**TASK DIRECTIONS**
The whole listing below, with no pictures, is to be repeated as it stands.

··········

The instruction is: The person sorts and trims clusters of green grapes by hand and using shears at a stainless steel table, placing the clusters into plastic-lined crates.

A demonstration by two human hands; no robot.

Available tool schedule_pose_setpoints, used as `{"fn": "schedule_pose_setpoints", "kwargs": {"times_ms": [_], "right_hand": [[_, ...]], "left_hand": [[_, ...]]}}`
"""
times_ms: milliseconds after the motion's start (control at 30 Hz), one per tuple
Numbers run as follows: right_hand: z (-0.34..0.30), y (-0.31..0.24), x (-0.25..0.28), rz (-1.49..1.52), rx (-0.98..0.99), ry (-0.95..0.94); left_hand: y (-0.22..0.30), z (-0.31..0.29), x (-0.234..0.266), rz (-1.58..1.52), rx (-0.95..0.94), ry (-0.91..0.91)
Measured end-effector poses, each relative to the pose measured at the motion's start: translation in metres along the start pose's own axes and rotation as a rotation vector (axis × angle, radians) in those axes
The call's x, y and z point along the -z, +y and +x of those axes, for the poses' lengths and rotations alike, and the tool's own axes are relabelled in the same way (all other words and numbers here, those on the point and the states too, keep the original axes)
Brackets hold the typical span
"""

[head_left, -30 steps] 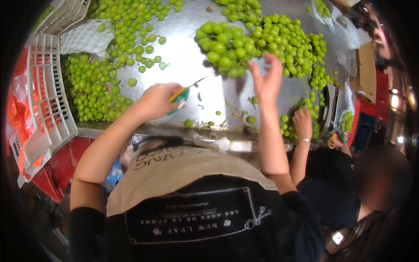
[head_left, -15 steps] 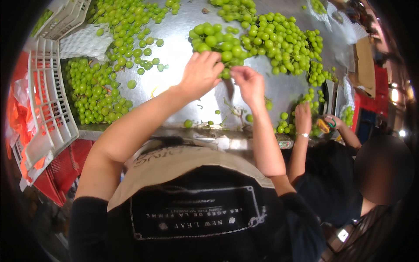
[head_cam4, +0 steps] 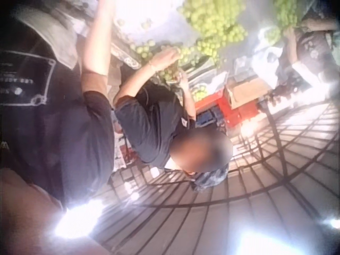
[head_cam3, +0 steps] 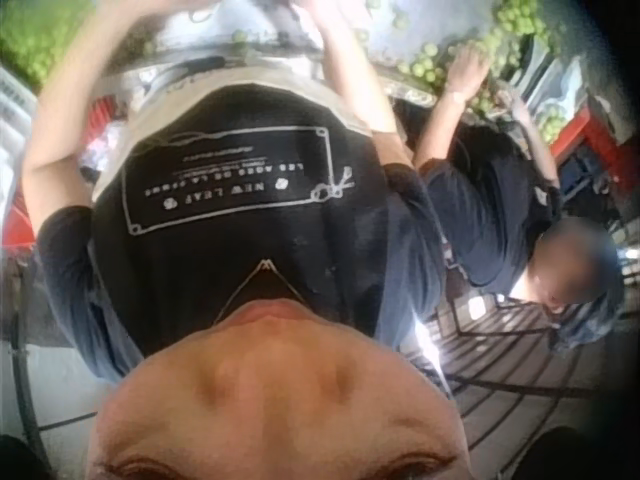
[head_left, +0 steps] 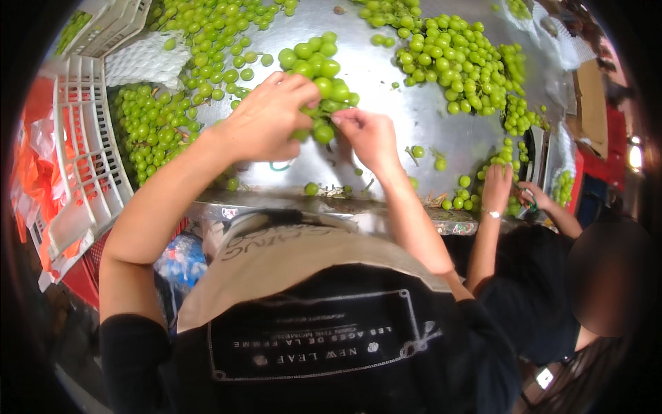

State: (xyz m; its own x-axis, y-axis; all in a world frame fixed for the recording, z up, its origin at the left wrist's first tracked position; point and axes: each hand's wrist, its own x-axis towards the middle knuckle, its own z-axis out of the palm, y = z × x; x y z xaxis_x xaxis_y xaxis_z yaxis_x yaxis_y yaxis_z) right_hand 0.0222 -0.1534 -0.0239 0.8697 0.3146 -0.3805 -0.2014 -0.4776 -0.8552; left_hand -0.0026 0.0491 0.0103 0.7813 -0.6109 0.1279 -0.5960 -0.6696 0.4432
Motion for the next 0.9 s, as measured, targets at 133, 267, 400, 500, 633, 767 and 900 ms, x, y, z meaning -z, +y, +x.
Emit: {"fn": "schedule_pose_setpoints", "kwargs": {"times_ms": [133,267,400,500,633,767,900], "right_hand": [[0.01,-0.003,-0.003,-0.073,0.054,0.067],[0.026,0.003,0.022,-0.08,0.057,0.085],[0.032,0.006,0.026,-0.09,0.057,0.053],[0.031,0.003,0.024,-0.092,0.053,0.033],[0.026,0.01,0.024,-0.126,0.112,0.047],[0.013,0.016,0.023,-0.102,0.125,0.104],[0.004,0.018,0.021,-0.151,0.058,0.116]], "left_hand": [[-0.003,-0.018,0.024,-0.127,0.085,-0.066],[-0.024,-0.051,0.051,0.222,0.373,-0.059],[-0.013,-0.058,0.016,0.075,0.643,0.021],[0.001,-0.065,-0.046,0.063,0.641,-0.162],[0.009,-0.062,-0.073,0.119,0.582,-0.087],[0.007,-0.063,-0.081,0.084,0.619,-0.152],[0.008,-0.06,-0.061,-0.044,0.776,-0.261]]}}
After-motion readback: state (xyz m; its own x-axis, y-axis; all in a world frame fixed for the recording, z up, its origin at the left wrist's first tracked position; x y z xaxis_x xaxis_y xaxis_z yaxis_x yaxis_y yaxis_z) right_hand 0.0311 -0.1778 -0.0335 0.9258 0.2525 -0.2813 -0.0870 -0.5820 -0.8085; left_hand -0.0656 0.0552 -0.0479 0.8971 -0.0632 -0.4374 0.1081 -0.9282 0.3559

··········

**EXERCISE RESPONSE**
The instruction is: The person sorts and trims clusters of green grapes by hand and using shears at a stainless steel table, placing the clusters into plastic-lined crates.

A demonstration by two human hands; no robot.

Available tool schedule_pose_setpoints, used as `{"fn": "schedule_pose_setpoints", "kwargs": {"times_ms": [_], "right_hand": [[_, ...]], "left_hand": [[_, ...]]}}`
"""
times_ms: milliseconds after the motion's start (control at 30 Hz), one per tuple
Numbers run as follows: right_hand: z (-0.34..0.30), y (-0.31..0.24), x (-0.25..0.28), rz (-1.49..1.52), rx (-0.98..0.99), ry (-0.95..0.94); left_hand: y (-0.22..0.30), z (-0.31..0.29), x (-0.234..0.266), rz (-1.58..1.52), rx (-0.95..0.94), ry (-0.91..0.91)
Measured end-effector poses, each relative to the pose measured at the motion's start: translation in metres along the start pose's own axes and rotation as a rotation vector (axis × angle, radians) in those axes
The call's x, y and z point along the -z, +y and +x of those axes, for the poses' lengths and rotations alike, and the tool's own axes are relabelled in the same way (all other words and numbers here, those on the point and the states too, keep the original axes)
Brackets hold the typical span
"""

[head_left, -30 steps] 
[head_left, -15 steps] 
[head_cam4, +0 steps] 
[head_cam3, +0 steps] 
[head_left, +0 steps] 

State: (xyz m; its own x-axis, y-axis; all in a world frame fixed for the recording, z up, its origin at the left wrist's first tracked position; point and axes: each hand's wrist, its own x-axis towards the middle knuckle, its own z-axis out of the palm, y = z × x; x y z xaxis_x xaxis_y xaxis_z yaxis_x yaxis_y yaxis_z) right_hand 0.0222 -0.1534 -0.0239 0.8697 0.3146 -0.3805 -0.2014 -0.4776 -0.8552; left_hand -0.0026 0.0491 0.0103 0.7813 -0.6109 0.1279 -0.5960 -0.6696 0.4432
Motion for the next 0.9 s, as measured, targets at 133, 267, 400, 500, 633, 767 and 900 ms, x, y, z meaning -z, +y, +x.
Emit: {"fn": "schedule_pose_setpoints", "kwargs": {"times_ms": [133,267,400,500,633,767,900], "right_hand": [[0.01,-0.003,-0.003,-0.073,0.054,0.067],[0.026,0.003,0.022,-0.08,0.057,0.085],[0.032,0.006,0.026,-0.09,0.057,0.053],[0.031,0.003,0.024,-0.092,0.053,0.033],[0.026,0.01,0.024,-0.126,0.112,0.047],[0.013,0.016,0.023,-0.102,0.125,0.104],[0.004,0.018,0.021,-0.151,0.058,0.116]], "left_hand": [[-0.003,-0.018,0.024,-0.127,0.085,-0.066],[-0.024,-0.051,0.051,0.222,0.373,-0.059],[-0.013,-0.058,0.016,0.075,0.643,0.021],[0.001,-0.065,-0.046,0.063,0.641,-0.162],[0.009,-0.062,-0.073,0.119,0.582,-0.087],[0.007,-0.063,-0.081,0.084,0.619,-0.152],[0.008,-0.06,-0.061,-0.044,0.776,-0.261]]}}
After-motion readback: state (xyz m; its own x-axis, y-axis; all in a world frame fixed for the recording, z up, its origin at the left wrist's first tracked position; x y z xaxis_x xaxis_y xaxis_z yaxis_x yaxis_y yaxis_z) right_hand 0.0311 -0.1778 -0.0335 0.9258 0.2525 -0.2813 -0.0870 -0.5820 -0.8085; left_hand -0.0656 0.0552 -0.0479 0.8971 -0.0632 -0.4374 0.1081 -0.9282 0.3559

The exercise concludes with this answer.